§ Work to be completed
Your answer should be the lines below from the one with "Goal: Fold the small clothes" to the one with "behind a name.", both included, given again exactly and with nothing added.

§ Source data
══════

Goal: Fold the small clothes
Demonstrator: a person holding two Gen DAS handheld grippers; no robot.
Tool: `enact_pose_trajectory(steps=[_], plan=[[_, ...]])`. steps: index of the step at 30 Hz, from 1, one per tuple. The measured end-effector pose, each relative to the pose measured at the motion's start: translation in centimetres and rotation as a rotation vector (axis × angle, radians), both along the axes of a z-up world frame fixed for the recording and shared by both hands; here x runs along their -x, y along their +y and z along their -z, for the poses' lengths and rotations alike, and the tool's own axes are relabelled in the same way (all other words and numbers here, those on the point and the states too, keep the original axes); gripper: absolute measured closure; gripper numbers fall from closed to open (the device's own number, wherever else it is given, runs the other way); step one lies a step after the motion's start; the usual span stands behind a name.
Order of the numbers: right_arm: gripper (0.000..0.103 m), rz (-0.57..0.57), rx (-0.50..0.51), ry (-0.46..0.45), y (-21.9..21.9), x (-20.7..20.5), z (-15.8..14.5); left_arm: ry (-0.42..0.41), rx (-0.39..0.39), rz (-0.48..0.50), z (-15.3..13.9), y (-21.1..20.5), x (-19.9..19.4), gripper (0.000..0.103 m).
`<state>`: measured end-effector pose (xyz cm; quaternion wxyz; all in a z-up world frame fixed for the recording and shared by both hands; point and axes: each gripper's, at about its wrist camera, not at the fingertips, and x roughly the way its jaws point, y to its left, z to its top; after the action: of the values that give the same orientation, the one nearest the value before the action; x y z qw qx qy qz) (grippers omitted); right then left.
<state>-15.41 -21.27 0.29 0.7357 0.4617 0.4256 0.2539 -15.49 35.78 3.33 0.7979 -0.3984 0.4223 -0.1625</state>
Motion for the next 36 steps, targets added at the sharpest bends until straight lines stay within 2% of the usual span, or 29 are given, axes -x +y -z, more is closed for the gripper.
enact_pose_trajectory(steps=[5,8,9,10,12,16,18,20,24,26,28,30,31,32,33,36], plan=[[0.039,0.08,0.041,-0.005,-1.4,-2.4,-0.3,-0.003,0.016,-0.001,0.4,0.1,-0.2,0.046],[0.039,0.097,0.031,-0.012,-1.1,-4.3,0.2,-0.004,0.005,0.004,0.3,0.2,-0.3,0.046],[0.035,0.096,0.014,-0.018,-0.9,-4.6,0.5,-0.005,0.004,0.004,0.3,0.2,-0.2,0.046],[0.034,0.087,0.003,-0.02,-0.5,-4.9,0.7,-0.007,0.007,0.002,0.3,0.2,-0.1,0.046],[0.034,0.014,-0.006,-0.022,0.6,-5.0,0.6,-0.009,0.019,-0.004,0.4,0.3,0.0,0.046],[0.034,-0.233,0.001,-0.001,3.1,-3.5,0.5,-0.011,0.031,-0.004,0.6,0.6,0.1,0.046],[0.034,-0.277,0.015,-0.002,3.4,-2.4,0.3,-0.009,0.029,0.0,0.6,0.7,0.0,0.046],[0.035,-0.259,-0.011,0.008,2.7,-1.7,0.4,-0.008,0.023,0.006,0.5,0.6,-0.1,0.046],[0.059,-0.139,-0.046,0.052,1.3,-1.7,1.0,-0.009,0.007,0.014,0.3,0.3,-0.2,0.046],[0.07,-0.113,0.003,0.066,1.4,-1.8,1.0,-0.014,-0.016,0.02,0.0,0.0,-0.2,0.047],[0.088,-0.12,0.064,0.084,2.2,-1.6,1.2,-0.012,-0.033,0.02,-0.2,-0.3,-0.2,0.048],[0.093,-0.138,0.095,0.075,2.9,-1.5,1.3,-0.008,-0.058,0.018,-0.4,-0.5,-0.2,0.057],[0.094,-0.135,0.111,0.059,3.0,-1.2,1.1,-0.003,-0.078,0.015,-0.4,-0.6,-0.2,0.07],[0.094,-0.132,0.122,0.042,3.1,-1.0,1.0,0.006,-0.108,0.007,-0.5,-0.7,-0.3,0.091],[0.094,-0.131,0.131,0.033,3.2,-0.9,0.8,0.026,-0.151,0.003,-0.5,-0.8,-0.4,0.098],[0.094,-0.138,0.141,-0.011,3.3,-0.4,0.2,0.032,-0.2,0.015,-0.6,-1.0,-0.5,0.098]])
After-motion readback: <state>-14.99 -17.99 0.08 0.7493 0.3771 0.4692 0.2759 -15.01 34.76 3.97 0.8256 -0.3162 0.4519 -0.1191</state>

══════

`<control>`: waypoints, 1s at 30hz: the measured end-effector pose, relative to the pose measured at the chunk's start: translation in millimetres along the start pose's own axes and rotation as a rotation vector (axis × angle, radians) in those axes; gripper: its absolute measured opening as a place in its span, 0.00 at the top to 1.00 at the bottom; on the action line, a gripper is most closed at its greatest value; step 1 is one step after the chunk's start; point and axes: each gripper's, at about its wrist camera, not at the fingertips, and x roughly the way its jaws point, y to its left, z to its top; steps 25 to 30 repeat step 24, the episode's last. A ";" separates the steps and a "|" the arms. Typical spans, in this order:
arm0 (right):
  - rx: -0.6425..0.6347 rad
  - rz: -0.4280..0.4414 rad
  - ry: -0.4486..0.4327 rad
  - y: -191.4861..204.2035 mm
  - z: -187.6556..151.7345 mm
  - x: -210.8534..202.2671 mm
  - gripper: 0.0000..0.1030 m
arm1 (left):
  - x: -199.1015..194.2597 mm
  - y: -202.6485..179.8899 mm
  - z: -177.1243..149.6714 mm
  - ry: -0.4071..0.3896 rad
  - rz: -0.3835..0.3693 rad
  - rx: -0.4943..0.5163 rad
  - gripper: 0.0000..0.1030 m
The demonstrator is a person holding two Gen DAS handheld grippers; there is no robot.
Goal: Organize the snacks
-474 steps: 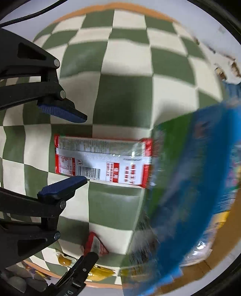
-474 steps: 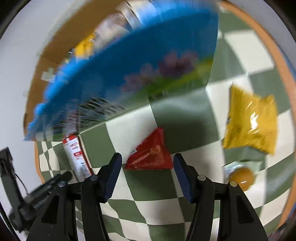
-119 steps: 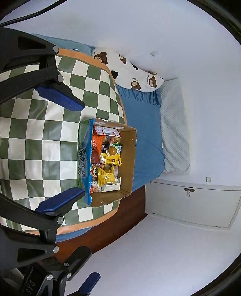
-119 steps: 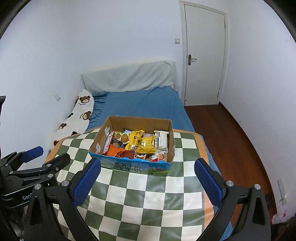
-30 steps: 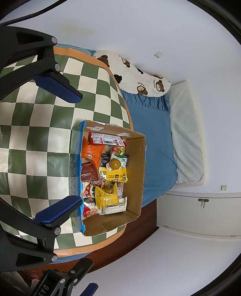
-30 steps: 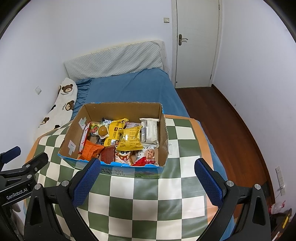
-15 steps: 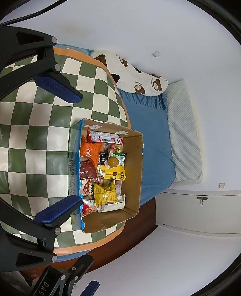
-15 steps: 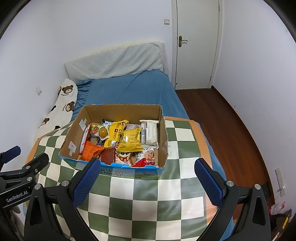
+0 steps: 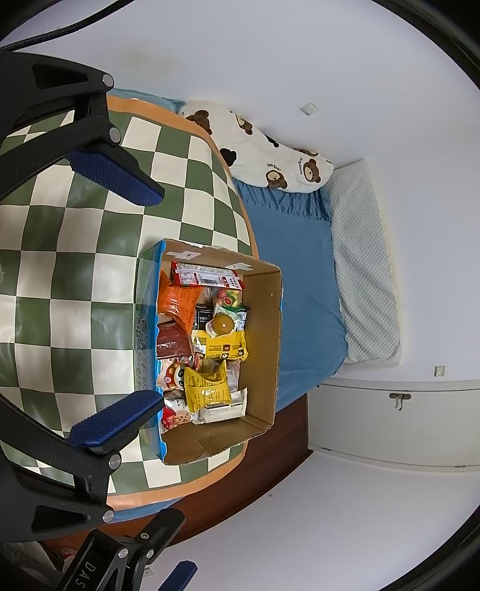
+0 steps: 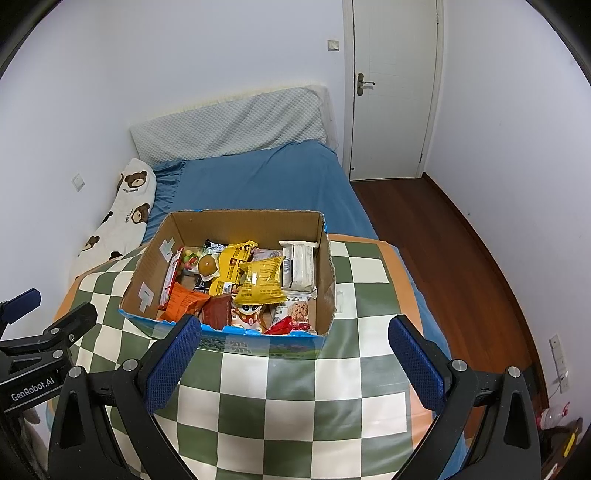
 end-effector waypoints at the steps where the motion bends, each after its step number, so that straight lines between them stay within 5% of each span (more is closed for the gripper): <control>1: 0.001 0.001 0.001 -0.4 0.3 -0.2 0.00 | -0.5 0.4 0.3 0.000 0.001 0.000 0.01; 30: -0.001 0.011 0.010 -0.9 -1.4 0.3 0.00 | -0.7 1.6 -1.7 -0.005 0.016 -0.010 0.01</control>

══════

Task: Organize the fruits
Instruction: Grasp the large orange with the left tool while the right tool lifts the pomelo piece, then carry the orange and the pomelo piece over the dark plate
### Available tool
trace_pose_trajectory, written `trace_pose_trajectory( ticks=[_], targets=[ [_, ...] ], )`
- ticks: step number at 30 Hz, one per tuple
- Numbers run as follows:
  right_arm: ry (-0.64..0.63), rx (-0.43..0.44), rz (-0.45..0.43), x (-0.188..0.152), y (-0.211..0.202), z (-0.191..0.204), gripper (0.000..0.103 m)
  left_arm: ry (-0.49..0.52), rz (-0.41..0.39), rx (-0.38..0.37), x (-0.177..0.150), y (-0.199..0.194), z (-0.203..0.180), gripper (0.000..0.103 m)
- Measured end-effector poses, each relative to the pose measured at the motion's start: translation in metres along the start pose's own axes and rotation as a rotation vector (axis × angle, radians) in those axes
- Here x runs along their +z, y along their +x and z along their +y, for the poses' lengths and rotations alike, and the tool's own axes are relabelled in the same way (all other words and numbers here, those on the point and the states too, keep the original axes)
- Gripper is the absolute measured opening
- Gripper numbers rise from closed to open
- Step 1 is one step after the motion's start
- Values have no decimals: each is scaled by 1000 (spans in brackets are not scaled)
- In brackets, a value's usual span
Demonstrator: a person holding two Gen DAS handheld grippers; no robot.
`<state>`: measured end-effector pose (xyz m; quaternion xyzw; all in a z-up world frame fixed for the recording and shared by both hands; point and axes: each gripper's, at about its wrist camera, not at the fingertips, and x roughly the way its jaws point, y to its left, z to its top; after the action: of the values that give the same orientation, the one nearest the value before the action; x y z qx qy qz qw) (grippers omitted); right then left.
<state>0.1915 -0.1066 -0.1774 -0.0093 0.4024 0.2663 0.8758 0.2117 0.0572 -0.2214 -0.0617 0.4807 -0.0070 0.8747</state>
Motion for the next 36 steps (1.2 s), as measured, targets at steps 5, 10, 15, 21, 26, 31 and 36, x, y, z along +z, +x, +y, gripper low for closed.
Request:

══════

§ Expected answer
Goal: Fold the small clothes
Demonstrator: a person holding two Gen DAS handheld grippers; no robot.
Tool: `enact_pose_trajectory(steps=[_], plan=[[_, ...]])`. steps: index of the step at 30 Hz, from 1, one per tuple. The measured end-effector pose, each relative to the pose measured at the motion's start: translation in centimetres and rotation as a rotation vector (axis × angle, radians), both along the axes of a z-up world frame fixed for the recording and shared by both hands; here x runs along their -x, y along their +y and z along their -z, for the poses' lengths and rotations alike, and the tool's own axes are relabelled in the same way (all other words and numbers here, those on the point and the states too, keep the original axes); gripper: absolute measured closure; gripper numbers fall from closed to open (the device's own number, wherever else it is given, runs the other way); step one lies a step after the motion's start; the usual span stands behind a name.

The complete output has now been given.